Selbst Männern gelingt es auch nach Jahren hartem Trainings oft keineswegs, „wie ein Bodybuilder“ auszusehen. Wenn das so einfach wäre, wäre die Welt wahrscheinlich voller Bodybuilder. Frauen fällt es aufgrund ihrer Disposition noch einmal deutlich schwerer, sichtbar Muskulatur aufzubauen. Ihr genetisches Programm ist darauf nicht im gleichen Maß ausgelegt wie bei uns.

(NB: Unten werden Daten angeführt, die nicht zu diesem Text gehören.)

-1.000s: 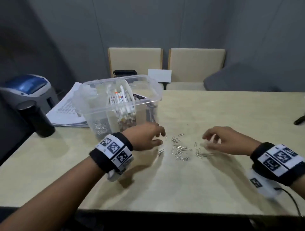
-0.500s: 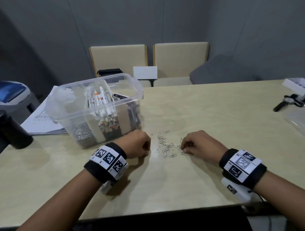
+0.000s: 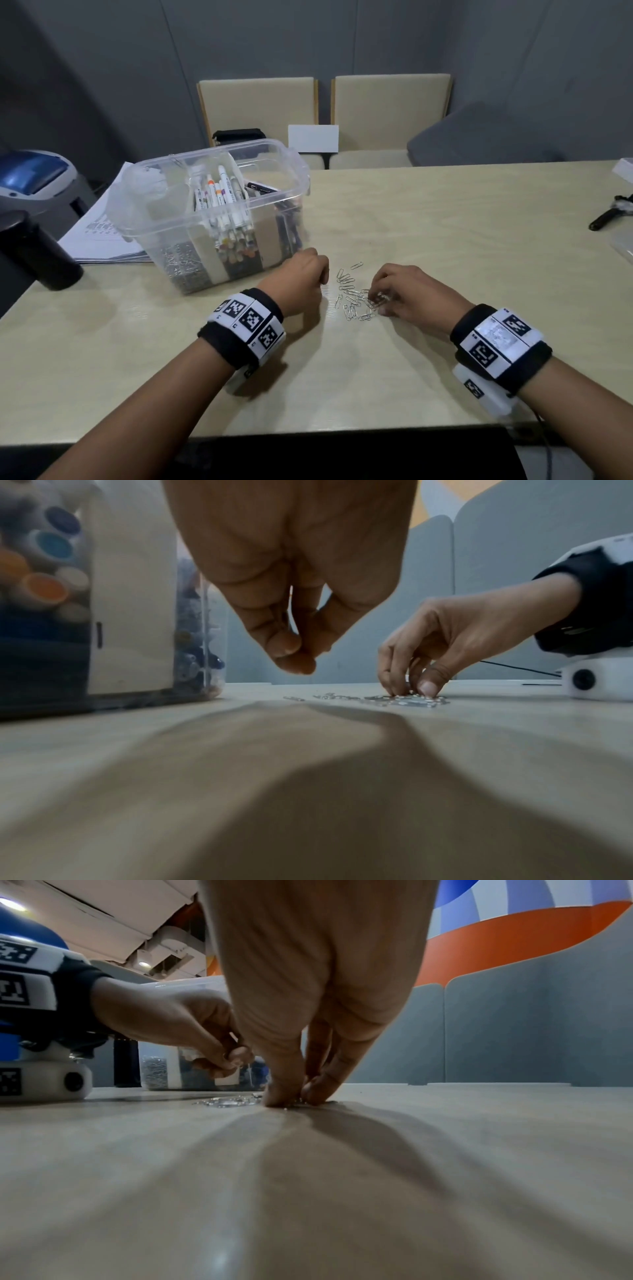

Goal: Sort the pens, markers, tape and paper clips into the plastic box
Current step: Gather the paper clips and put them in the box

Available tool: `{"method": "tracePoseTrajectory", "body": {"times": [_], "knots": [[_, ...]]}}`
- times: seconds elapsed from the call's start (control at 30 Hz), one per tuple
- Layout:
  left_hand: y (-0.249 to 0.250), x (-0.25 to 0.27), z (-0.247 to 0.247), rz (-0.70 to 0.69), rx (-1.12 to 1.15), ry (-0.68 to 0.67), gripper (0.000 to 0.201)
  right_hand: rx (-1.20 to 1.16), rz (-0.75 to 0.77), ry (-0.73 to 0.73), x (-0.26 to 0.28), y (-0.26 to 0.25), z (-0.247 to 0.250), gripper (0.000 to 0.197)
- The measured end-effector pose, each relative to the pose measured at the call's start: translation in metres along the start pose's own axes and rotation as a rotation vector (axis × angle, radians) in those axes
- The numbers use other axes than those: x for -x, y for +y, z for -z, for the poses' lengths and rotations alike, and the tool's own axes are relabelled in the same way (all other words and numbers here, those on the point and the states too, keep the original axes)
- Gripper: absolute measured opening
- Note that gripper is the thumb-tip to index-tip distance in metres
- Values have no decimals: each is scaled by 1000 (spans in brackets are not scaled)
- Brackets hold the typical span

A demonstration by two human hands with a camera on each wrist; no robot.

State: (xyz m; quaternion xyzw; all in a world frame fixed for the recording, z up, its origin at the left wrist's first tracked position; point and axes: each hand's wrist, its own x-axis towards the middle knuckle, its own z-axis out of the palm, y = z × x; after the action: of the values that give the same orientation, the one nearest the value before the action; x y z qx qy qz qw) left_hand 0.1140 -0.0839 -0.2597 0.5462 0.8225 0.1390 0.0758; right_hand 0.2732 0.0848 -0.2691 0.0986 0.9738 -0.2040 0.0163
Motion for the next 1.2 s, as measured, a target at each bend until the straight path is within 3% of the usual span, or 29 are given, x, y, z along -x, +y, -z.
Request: {"method": "tracePoseTrajectory", "body": {"times": [0.17, 0.33, 0.47, 0.63, 0.8, 0.97, 1.07, 1.2], "knots": [[0, -19, 4, 51, -6, 84, 12, 31, -43, -5, -11, -11, 7, 12], [-7, -25, -1, 44, -82, 90, 6, 53, -58, -62, -20, -15, 4, 17], [-10, -29, -3, 118, -28, 94, 3, 63, -71, -105, -23, -20, 4, 23], [-7, -30, -5, 152, -2, 49, 19, 18, -92, -75, -24, -23, 10, 29], [-12, -35, -12, 200, -65, -123, 17, -68, -108, 58, -33, -16, 3, 28], [-10, -36, -18, 255, -140, -140, 38, -173, -128, 87, -40, -19, 5, 39], [-9, -38, -18, 279, -150, -105, 34, -171, -132, 114, -40, -19, 5, 46], [-7, -40, -13, 276, -130, -103, 22, -147, -135, 129, -43, -16, 2, 40]]}}
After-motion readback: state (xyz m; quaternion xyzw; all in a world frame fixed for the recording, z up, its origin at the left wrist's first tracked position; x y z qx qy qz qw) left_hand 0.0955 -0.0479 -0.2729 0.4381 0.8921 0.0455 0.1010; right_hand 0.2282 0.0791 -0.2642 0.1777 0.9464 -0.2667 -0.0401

Nachdem ich in diesem Artikel aber deutlich herausgearbeitet, warum eine ausgeprägte Muskulatur dem Fechten förderlich ist, frage ich: Wollen und sollen Frauen sich diesen unfairen Vorteil der Männer gefallen lassen?
Denn selbstverständlich ist auch bei Frauen deutlich mehr herauszuholen und „Luft nach oben“: Durch diszipliniertes Training kann jede Frau ihre Kraft und ihre Kraftausdauer auf ein Level steigern, der nicht wenigen Männern Respekt abnötigt und sie für die Herausforderungen dieser Kampfkunst wappnet. Und zwar ohne dass man deswegen zum Mannweib wird. Diese Angst ist zum einen sozial begründet und hat nicht nur etwas mit falsch verstandenen Schönheitsidealen zu tun, zum anderen ist sie auch wissenschaftlich nicht haltbar. Denn, um mal ein bisschen Zuckerbrot auszulegen: Krafttraining strafft auch den weiblichen Körper. Bindegewebe festigt sich, Schenkel, Po und Arme werden zugleich schlanker, fester und runder. Muskeln erhöhen den Grundumsatz und damit die Fähigkeit, mehr Kalorien zu sich zu nehmen, ohne dabei „anzusetzen“. Welche Dame dies nicht überzeugt, die verweise ich auf den großartigen Artikel von Birte Sedat zum Thema.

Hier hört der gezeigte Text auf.